┌─ DATA SEGMENT

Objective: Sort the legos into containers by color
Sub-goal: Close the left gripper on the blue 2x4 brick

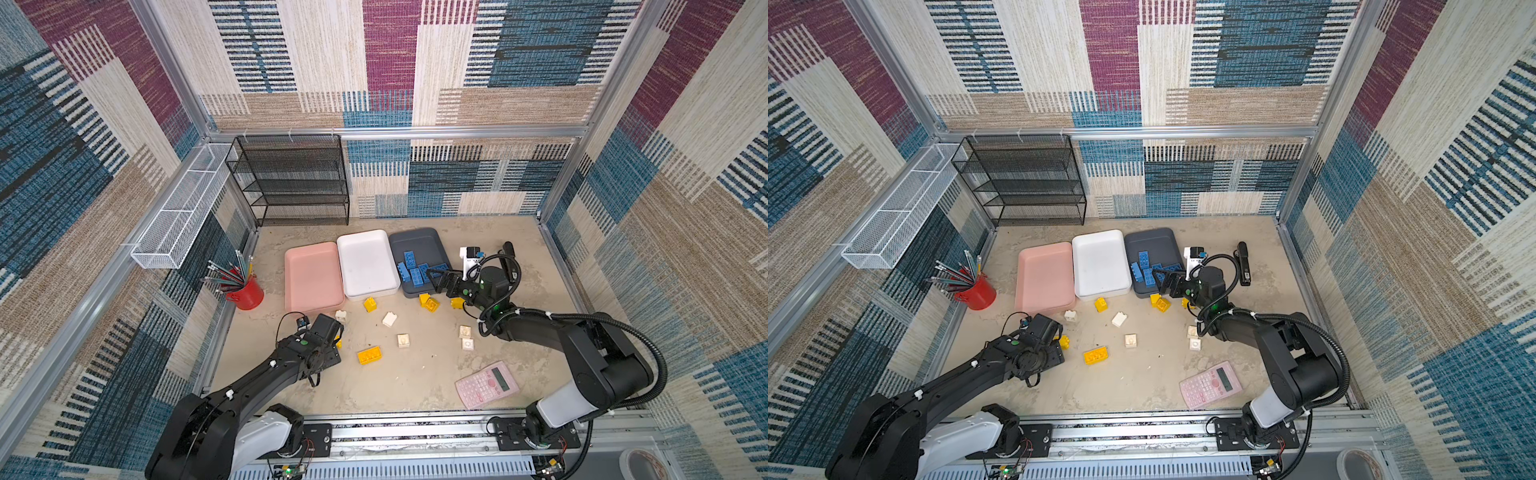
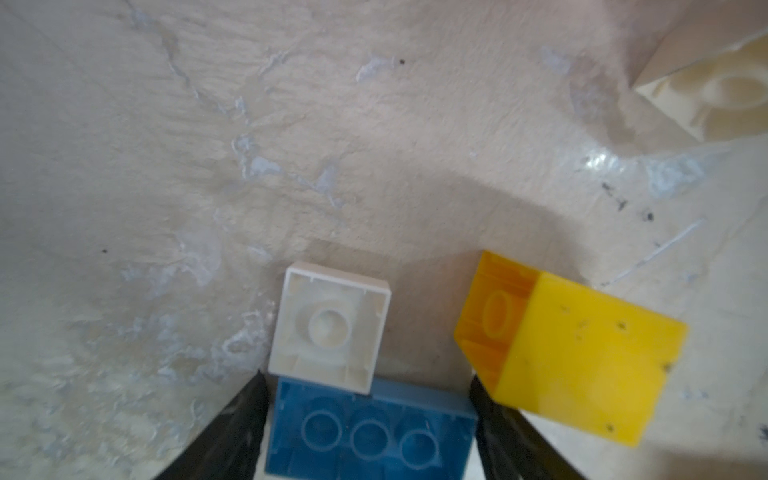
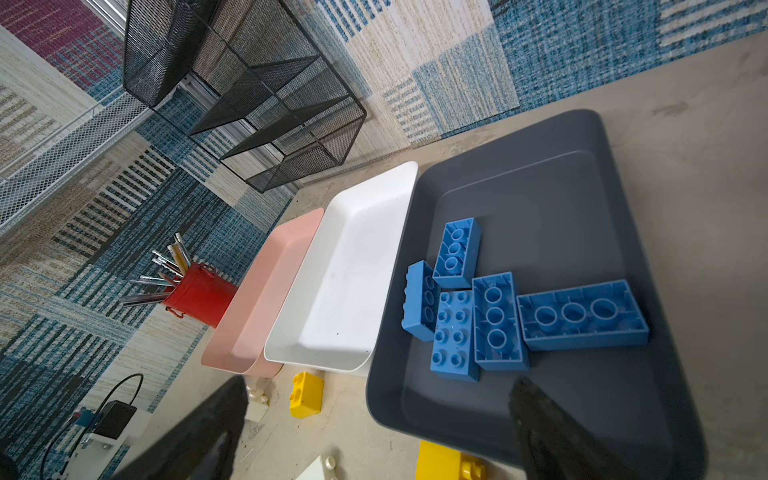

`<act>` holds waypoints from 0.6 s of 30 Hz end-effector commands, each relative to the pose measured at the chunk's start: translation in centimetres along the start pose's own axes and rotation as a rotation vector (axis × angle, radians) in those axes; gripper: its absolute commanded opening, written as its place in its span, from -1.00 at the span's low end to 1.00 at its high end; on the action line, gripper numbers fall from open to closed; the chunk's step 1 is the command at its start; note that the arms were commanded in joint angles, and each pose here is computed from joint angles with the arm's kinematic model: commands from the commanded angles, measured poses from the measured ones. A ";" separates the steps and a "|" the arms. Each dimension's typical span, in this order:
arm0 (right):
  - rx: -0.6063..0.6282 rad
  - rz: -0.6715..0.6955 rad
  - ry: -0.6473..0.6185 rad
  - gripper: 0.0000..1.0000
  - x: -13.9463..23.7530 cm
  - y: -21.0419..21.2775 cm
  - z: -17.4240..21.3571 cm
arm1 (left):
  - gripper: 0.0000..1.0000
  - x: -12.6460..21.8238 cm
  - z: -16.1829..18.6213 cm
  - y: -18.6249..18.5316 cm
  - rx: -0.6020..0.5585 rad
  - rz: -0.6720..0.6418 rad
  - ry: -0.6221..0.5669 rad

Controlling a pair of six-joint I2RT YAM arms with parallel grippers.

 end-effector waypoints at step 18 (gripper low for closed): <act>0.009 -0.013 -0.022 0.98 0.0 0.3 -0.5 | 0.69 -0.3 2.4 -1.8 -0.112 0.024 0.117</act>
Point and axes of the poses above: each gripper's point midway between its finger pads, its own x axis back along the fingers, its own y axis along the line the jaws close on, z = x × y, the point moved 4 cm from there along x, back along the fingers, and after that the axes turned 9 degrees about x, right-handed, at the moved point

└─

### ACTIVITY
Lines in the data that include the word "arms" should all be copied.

### ANSWER SPACE
`<act>` holds waypoints from 0.6 s of 30 Hz end-effector commands, each relative to the pose measured at the chunk's start: translation in centimetres along the start pose's own axes and rotation as a rotation vector (axis × angle, radians) in those axes; gripper: its absolute commanded opening, written as its place in its span, from -1.00 at the span's low end to 1.00 at its high end; on the action line, gripper numbers fall from open to closed; the chunk's step 1 is the command at its start; note that the arms were commanded in joint angles, and each pose here is computed from joint angles with the arm's kinematic model: commands from the commanded angles, measured poses from the measured ones. A ";" separates the steps and a "|" the arms. Each dimension's typical span, in this order:
Controlling a pair of six-joint I2RT YAM arms with parallel grippers.

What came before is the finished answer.